Three technologies for imprinting music with indelible electronic identifiers have weathered a hacking challenge issued in September, according to the SDMI.
Nevertheless, researchers from Princeton University, Rice University, and the Xerox Palo Alto Research Center are standing by claims that their team broke all but two of the six technologies tested.
The conflicting reports call into question the effectiveness of future secure-music technology.
"What we were trying to show is that, under real conditions, pirates could break the watermarks," said Edward Felten, professor of computer science for Princeton University and the leader of the interdisciplinary team. All four compromised technologies used watermarks -- tough-to-remove audio codes hidden in the music -- to make the songs identifiable.
"The current state of the watermarking technology is not up to this task," Felten said.
The SDMI -- a 200-member coalition charged with creating secure standards for digital music -- announced its hacking challenge in September, giving researchers and hackers three weeks to find ways to remove secure features of several song samples.
Questions remain
Successful breaks would be rewarded with up to $10,000 in prize money, the SDMI said. By early October, 447 challenges had been submitted.
After a six-member testing committee had sifted through the results, the preliminary results were released.
Of six proposed technologies -- four using watermarks and two using other methods -- one was withdrawn and two others fell to successful attacks, said the SDMI in a release. One of the successful attacks could not be reproduced on other music samples, however, leaving open the possibility that the technology remained secure.

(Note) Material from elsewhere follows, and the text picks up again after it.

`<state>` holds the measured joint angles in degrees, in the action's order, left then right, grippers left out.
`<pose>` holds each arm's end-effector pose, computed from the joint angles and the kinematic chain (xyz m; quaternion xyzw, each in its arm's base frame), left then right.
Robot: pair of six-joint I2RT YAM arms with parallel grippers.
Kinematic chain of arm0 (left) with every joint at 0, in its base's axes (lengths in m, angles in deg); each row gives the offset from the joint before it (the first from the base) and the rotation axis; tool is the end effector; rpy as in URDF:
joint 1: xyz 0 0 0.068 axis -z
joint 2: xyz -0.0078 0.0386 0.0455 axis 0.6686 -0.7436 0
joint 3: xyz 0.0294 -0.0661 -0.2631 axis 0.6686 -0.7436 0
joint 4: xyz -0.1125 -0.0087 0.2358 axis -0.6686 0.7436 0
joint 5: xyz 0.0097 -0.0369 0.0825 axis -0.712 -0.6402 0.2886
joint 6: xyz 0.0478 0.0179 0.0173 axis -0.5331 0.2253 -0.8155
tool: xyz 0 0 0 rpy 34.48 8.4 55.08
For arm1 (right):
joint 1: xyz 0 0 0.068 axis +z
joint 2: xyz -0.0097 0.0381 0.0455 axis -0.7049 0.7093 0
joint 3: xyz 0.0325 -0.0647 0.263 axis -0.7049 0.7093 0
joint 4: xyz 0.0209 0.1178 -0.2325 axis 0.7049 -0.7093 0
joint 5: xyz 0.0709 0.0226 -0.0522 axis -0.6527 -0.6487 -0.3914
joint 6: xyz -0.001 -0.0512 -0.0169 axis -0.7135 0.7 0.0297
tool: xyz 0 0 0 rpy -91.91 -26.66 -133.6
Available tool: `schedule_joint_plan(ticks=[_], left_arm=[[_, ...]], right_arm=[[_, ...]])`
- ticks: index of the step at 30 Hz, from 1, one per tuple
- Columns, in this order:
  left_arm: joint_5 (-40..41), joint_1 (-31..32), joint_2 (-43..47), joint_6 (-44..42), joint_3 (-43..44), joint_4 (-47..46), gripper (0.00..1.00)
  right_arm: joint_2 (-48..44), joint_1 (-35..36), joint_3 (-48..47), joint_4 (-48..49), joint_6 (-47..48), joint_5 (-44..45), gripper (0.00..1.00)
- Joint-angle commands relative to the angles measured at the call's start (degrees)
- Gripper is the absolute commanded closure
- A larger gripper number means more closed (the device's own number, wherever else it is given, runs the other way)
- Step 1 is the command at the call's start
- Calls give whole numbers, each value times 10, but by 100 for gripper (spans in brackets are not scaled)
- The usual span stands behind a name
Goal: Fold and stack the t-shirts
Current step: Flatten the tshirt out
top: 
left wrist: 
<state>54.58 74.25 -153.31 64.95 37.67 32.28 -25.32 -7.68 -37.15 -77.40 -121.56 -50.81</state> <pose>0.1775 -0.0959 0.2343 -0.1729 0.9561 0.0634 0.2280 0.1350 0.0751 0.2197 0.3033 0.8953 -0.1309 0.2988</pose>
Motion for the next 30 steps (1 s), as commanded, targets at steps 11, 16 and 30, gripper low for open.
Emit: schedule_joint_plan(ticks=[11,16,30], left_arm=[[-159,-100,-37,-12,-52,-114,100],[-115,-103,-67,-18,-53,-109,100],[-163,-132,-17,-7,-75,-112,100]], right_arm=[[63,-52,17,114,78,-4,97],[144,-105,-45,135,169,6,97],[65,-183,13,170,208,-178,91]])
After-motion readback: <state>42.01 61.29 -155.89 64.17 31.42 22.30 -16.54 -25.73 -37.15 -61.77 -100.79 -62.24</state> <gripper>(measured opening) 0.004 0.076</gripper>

That could mean that two watermarking technologies and two non-watermarking technologies are topping the list as the means to secure next-generation music.
Tests to continue
The two types could also be combined for better security, said Matt Oppenheim, vice president of business and legal affairs for the Recording Industry Association of America. "The non-watermark technologies could work in addition to a watermark technology."
Oppenheim said tests will continue for two more months before the SDMI makes a decision.
"The public-attack testing is just one of the many forms of testing that we are doing," he said.
Princeton's Felten said that any security based on the current crop of watermark technologies will fail.